Role: Research Assistant
Company: USC / Integrated Media Systems Center
Technologies: .NET, Python, NLP, PowerBI
Duration: 06/2017 - 08/2017
Overview
This chapter—“Sentiment Analysis of Korean Teenagers’ Language Based on Sentiment Dictionary Construction”—published in Frontier Computing (2019), focuses on developing a sentiment analysis framework tailored to the unique linguistic patterns of Korean teenagers.
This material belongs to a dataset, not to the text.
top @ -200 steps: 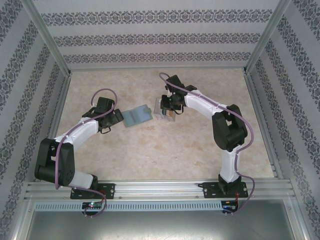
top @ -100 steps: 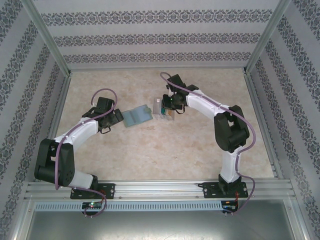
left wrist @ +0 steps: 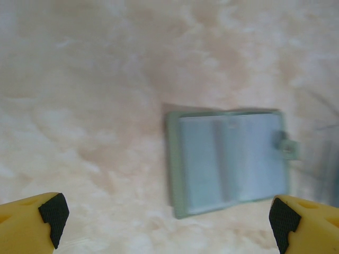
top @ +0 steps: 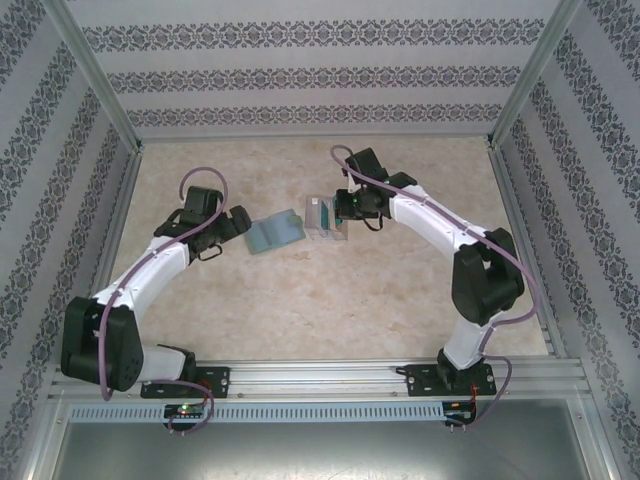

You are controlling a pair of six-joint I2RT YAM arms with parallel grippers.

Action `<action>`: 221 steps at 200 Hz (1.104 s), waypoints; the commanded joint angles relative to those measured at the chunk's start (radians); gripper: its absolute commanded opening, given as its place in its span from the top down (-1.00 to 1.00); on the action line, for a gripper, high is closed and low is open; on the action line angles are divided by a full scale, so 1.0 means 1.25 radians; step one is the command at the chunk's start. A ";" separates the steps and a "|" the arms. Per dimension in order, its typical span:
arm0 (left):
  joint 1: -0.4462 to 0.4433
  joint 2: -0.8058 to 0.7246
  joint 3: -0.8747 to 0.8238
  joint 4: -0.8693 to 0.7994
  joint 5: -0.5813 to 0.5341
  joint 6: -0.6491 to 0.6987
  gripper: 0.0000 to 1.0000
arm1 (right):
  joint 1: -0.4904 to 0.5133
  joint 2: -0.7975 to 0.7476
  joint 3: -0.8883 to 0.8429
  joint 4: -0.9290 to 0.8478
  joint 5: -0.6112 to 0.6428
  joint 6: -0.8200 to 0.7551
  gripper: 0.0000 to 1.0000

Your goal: Put the credit cards into the card holder

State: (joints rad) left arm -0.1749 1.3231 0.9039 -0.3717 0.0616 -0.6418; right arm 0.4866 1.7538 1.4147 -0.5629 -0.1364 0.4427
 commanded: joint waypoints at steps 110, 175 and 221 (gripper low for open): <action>-0.003 0.239 0.109 -0.005 -0.025 -0.076 -0.86 | 0.043 0.072 0.037 0.192 -0.276 -0.049 1.00; 0.024 0.248 0.045 0.018 -0.031 -0.064 -0.97 | 0.092 0.366 0.329 0.076 -0.281 -0.089 1.00; 0.051 0.230 0.027 -0.001 -0.024 -0.025 -0.99 | 0.088 0.448 0.412 0.027 -0.288 -0.078 1.00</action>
Recognizing the limitations of existing sentiment tools for youth-specific expressions, the study introduces a custom sentiment lexicon and applies a rule-based algorithm leveraging n-gram patterns.
Key Contributions
- First Author Leadership: Led the research and publication effort as the first author, contributing to the conceptual design, data collection, algorithm development, and writing.
- Teen‑focused sentiment lexicon: Developed a specialized sentiment dictionary by analyzing language patterns typical of Korean teens, addressing limitations of general-purpose Korean sentiment resources.
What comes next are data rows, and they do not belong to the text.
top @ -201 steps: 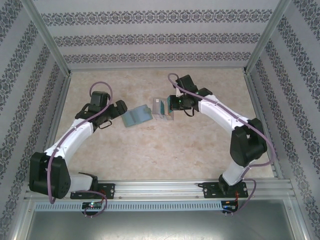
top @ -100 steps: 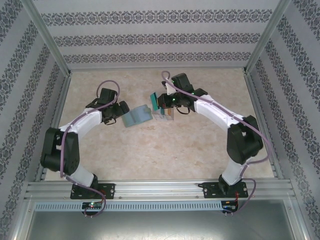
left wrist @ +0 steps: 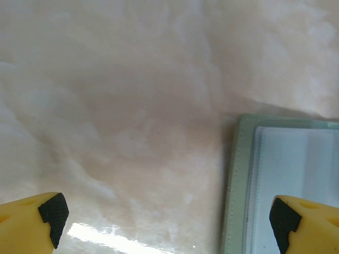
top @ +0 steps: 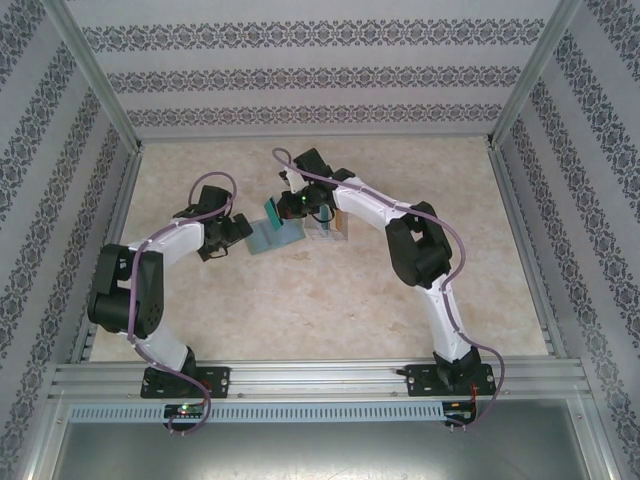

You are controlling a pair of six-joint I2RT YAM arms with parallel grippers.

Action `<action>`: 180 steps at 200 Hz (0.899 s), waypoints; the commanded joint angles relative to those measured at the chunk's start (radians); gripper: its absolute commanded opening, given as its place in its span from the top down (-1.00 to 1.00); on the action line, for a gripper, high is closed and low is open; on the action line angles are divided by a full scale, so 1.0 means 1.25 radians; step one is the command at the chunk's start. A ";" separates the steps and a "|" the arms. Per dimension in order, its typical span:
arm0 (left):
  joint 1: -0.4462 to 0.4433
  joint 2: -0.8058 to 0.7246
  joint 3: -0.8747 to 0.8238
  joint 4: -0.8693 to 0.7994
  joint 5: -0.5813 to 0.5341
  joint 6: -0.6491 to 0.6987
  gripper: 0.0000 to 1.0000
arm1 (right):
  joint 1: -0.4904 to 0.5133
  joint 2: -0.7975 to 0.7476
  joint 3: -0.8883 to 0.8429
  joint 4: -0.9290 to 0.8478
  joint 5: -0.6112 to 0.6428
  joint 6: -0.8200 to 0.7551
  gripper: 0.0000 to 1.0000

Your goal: Put the credit cards into the card holder

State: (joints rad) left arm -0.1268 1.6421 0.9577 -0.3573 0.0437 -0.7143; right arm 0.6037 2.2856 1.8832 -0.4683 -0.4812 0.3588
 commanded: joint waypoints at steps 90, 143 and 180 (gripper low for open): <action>0.017 -0.002 0.005 -0.026 0.017 0.050 -0.99 | 0.009 0.058 0.027 -0.058 -0.109 0.014 1.00; 0.016 -0.012 0.002 -0.040 0.022 0.058 -0.99 | 0.012 0.047 -0.013 -0.029 -0.148 0.067 1.00; 0.017 -0.026 -0.004 -0.030 0.034 0.060 -0.99 | 0.018 0.047 -0.035 0.005 -0.152 0.129 1.00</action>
State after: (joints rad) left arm -0.1158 1.6352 0.9482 -0.3676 0.0750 -0.6582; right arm 0.6117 2.3589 1.8740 -0.4885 -0.6460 0.4473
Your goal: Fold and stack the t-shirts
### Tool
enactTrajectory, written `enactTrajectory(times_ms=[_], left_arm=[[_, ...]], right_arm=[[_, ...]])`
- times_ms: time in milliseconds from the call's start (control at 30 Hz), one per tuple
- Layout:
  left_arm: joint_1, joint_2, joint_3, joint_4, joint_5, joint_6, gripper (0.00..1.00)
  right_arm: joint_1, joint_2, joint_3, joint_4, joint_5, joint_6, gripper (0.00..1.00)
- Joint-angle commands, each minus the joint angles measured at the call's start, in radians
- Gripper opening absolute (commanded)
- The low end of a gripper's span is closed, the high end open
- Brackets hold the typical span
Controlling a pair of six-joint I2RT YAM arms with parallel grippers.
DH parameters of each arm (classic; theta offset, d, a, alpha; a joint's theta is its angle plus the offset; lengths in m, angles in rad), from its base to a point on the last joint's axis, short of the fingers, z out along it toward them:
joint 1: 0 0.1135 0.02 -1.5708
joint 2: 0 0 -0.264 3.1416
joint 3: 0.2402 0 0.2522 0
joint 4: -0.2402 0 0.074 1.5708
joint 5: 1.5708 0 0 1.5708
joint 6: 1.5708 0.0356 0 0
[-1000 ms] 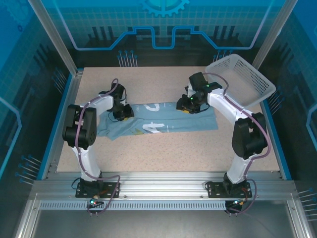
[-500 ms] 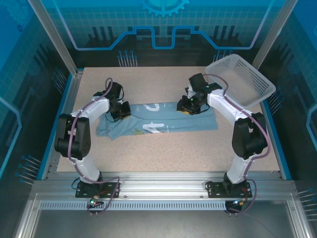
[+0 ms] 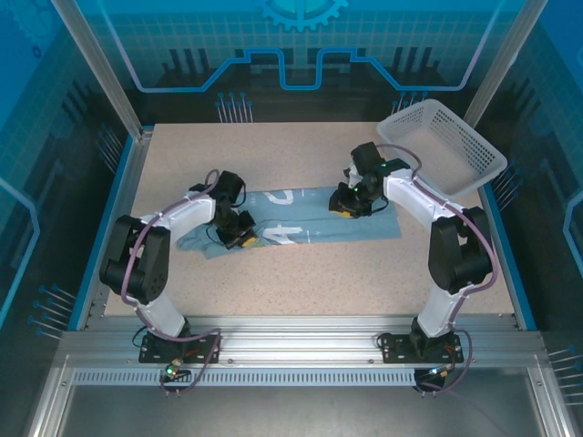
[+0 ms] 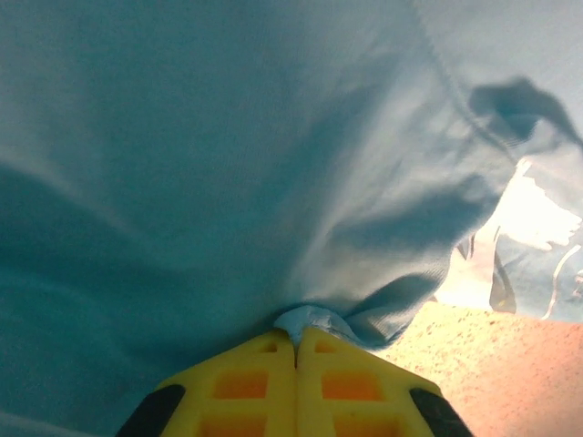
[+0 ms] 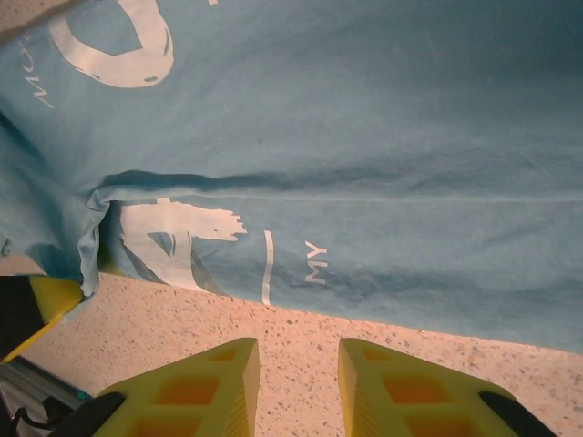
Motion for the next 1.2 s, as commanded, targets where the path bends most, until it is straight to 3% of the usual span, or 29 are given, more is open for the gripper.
enactTrajectory(times_ms=[0,133,233,333,467,600,733,867,1000,1167], left_arm=[[-0.035,-0.016,-0.037,0.032,0.106,-0.118,0.21],[-0.041,-0.035,-0.02,0.005,0.153,-0.156,0.33],[-0.005,-0.074,0.025,-0.047,0.112,-0.12,0.41],[0.05,-0.077,0.051,-0.061,0.058,-0.079,0.4],[0.08,-0.008,0.099,-0.013,0.047,-0.039,0.29],[0.159,0.023,0.168,-0.016,-0.023,-0.012,0.28],[0.316,0.072,0.253,-0.017,-0.042,0.065,0.39],[0.422,0.161,0.347,-0.068,-0.076,0.192,0.43],[0.475,0.222,0.367,-0.013,-0.068,0.305,0.45],[0.482,0.315,0.41,0.001,-0.069,0.382,0.45]], right_arm=[[-0.016,-0.02,-0.009,-0.003,-0.027,-0.003,0.29],[-0.03,-0.016,-0.017,-0.006,-0.03,0.002,0.29],[-0.034,-0.016,-0.016,-0.008,-0.031,0.0,0.29],[-0.03,-0.013,-0.016,-0.002,-0.033,0.003,0.29],[-0.015,-0.007,-0.006,-0.002,-0.036,0.008,0.28],[0.012,-0.005,0.008,0.004,-0.029,0.014,0.28],[0.032,0.026,0.029,0.013,-0.007,0.015,0.28],[0.029,0.062,0.059,0.025,0.018,0.014,0.28],[0.021,0.103,0.1,0.021,0.012,-0.005,0.28],[-0.006,0.151,0.128,-0.003,0.014,-0.014,0.29]])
- N-gram sentiment scoring algorithm: Deployed an algorithm using n-grams to compute sentiment scores at the sentence level, enhancing capture of contextual teenage expressions .
- Web crawling methodology: Collected authentic teenage language samples via web crawling of several Korean sites, ensuring real-world relevance.
Outcomes
- The study successfully demonstrated the feasibility of constructing a teen‑specific Korean sentiment lexicon.
- Experimentation on public datasets (likely crawled content) showed that using this specialized lexicon with the n‑gram algorithm effectively analyzes teenage sentiment, though precise performance metrics (e.g., accuracy, F1 score) are not available in the abstract researchgate.net.
- Overall, the approach yielded promising results, validating both the custom lexicon and algorithmic approach for teen language.
Resources
- Sentiment lexicon tailored to Korean teenagers' expressions.
- N‑gram based scoring algorithm implemented atop KoNLPy (a Korean NLP toolkit).
- Web‑crawled textual datasets representing authentic teenage speech via online platforms.